Assignment:
Transcribe the records word for word, beginning with the first line and ending with the line that contains "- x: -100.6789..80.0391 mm"; include nothing else.

Data in this exercise:
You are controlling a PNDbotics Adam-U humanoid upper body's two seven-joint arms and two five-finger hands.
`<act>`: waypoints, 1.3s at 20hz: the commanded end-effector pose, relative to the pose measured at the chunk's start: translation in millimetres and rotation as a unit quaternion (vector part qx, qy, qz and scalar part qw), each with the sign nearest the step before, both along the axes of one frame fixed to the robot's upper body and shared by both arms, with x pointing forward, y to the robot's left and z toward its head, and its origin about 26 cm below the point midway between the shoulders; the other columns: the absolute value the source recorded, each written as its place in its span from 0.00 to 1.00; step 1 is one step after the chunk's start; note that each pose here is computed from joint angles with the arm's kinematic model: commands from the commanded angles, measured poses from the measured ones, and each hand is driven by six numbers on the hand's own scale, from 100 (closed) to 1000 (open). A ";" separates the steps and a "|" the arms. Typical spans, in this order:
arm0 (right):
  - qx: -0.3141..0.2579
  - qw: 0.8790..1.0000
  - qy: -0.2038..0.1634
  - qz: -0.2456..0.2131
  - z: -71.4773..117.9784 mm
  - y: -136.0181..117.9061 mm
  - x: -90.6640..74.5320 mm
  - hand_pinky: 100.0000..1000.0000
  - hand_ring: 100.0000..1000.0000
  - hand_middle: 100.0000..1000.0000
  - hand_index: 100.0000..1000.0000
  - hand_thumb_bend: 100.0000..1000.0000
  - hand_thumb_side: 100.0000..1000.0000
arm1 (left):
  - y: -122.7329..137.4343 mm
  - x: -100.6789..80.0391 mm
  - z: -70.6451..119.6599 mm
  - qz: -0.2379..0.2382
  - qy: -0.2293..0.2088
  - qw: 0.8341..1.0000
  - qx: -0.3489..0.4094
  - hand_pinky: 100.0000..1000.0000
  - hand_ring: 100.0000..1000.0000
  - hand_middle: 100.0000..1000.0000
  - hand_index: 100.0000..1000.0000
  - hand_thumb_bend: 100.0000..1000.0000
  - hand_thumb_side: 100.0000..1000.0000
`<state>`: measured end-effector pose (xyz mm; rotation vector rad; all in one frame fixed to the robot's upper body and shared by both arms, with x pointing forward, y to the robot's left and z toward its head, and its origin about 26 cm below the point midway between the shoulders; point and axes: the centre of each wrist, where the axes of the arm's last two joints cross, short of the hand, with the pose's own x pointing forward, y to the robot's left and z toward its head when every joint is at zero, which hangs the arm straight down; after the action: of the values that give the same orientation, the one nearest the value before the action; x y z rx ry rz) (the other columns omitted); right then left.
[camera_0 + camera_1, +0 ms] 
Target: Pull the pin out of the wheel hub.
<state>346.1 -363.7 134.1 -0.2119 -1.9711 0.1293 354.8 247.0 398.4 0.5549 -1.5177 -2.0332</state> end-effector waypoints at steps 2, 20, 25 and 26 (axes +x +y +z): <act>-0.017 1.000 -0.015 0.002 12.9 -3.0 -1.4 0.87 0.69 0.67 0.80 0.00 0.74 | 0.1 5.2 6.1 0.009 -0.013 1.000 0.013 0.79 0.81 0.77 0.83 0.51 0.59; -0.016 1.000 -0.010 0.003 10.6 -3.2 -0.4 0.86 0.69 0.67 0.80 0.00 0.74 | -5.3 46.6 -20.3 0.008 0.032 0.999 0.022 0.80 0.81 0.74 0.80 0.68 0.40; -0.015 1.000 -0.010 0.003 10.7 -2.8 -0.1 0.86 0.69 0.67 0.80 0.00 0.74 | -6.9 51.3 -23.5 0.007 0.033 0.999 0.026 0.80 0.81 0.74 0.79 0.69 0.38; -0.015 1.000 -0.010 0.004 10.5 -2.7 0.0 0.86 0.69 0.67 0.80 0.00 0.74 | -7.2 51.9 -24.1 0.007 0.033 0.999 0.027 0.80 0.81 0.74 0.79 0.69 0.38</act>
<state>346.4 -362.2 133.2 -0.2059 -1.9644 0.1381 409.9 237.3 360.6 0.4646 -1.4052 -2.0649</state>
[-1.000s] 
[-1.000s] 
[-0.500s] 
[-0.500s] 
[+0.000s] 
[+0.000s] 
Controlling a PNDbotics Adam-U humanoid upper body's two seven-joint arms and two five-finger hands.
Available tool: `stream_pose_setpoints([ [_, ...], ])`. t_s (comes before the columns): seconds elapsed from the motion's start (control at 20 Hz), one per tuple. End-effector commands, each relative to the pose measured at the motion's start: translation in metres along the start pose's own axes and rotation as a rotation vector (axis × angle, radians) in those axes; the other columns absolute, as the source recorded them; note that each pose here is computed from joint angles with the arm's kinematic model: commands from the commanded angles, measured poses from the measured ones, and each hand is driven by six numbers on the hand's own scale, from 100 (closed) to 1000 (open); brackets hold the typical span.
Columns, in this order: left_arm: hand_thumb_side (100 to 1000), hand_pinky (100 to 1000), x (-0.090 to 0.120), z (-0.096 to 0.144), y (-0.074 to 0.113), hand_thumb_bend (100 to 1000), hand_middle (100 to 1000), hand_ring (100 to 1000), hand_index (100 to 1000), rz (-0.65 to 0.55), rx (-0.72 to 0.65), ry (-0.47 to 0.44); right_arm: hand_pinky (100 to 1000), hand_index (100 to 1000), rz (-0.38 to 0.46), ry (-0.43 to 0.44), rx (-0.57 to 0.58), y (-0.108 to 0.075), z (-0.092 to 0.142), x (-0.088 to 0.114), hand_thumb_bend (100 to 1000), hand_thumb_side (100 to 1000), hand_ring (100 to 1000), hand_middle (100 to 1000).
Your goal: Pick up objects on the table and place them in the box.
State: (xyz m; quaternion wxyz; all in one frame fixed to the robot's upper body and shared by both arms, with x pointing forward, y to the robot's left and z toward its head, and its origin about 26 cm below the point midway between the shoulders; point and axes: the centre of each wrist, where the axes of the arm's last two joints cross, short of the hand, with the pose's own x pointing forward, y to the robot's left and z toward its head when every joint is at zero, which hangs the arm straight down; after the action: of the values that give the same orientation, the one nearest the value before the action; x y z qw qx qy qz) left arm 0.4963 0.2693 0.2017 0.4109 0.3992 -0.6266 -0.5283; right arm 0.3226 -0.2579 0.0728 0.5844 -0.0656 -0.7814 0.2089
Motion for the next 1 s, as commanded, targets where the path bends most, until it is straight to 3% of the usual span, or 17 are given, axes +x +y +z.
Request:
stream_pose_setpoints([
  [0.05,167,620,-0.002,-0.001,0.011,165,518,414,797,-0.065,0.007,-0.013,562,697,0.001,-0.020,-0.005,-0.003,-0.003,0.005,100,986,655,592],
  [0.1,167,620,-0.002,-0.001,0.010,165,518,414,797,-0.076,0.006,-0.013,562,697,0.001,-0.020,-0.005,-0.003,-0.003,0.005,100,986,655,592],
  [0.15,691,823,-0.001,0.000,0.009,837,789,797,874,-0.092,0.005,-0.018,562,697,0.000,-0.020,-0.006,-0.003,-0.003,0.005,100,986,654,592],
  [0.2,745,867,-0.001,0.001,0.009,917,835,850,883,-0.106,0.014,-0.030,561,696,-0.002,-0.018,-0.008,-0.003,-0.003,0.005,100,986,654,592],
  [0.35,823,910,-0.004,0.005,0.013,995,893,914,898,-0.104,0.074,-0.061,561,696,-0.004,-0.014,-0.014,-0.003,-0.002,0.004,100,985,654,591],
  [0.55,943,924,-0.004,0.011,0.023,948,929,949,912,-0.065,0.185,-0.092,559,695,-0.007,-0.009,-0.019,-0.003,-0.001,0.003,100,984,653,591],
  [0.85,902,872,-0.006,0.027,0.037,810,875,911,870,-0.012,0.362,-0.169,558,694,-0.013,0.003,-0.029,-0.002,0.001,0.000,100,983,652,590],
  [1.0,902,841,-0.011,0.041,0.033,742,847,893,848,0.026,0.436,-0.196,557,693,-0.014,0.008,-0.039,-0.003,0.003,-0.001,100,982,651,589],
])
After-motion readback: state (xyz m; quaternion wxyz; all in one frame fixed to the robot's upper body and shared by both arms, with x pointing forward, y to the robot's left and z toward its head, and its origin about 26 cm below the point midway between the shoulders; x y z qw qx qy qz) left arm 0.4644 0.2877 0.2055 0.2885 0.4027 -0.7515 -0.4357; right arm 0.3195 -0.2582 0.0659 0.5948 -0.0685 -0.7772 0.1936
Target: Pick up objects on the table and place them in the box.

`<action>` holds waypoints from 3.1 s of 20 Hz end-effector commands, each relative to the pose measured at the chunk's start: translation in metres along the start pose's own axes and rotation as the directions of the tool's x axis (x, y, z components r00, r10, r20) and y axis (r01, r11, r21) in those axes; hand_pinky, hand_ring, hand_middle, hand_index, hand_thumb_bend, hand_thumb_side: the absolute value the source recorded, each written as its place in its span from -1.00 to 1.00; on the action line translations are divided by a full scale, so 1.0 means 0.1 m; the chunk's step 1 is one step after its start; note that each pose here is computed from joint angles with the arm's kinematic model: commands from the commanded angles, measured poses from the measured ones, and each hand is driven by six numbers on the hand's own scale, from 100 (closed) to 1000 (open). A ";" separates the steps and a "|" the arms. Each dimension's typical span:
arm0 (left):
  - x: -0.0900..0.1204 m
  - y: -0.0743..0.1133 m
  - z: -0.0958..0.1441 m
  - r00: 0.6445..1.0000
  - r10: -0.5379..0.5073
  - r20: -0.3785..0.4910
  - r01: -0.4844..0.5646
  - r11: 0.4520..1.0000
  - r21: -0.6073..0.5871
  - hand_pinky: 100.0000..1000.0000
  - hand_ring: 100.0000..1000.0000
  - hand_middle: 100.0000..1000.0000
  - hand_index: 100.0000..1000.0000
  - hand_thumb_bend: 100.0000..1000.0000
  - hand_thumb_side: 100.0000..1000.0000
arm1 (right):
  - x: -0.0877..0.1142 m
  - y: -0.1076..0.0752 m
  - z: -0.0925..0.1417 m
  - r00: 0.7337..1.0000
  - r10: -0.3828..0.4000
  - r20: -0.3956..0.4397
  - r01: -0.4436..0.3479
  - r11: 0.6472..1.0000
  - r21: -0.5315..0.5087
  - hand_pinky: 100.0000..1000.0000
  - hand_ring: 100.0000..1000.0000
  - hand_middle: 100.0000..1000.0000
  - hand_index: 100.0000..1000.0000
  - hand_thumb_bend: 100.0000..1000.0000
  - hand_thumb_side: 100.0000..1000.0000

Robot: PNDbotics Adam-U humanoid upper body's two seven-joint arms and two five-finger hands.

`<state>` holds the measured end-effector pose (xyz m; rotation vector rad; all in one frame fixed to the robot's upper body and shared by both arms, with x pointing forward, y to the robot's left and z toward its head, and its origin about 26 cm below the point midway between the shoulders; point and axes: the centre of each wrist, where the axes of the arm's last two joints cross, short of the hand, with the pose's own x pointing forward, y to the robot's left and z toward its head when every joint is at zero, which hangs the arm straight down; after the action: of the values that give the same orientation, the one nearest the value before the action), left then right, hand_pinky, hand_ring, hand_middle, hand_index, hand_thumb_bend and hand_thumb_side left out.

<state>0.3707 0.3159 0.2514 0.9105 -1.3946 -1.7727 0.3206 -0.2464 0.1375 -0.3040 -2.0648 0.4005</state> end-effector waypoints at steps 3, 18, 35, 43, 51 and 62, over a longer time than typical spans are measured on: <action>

Task result:
You are controlling a PNDbotics Adam-U humanoid upper body's two seven-joint arms and two five-finger hands.
`<act>`: waypoints, 1.3s at 20hz: the commanded end-effector pose, relative to the pose measured at the chunk's start: translation in millimetres and rotation as a unit quaternion (vector part qx, qy, qz and scalar part qw), each with the sign nearest the step before, both along the axes of one frame fixed to the robot's upper body and shared by both arms, with x pointing forward, y to the robot's left and z toward its head, and its origin about 26 cm below the point midway between the shoulders; the other columns: the absolute value the source recorded, each written as its place in its span from 0.00 to 1.00; step 1 is one step after the chunk's start; note that each pose here is computed from joint angles with the arm's kinematic model: commands from the commanded angles, measured poses from the measured ones, and each hand is driven by six numbers on the hand's own scale, from 100 (closed) to 1000 (open). A ";" separates the steps and a "|" the arms. Typical spans, in this order:
arm0 (right):
  - qx: -0.3141..0.2579
  - qw: 0.8790..1.0000
  - qy: -0.2038..0.1634
  - qz: -0.2456..0.2131
  - z: -71.4773..117.9784 mm
  - y: -136.0181..117.9061 mm
  - x: -90.6640..74.5320 mm
  - hand_pinky: 100.0000..1000.0000
  - hand_ring: 100.0000..1000.0000
  - hand_middle: 100.0000..1000.0000
  - hand_index: 100.0000..1000.0000
  - hand_thumb_bend: 100.0000..1000.0000
  - hand_thumb_side: 100.0000..1000.0000
arm1 (left):
  - y: -122.7329..137.4343 mm
  - x: -100.6789..80.0391 mm

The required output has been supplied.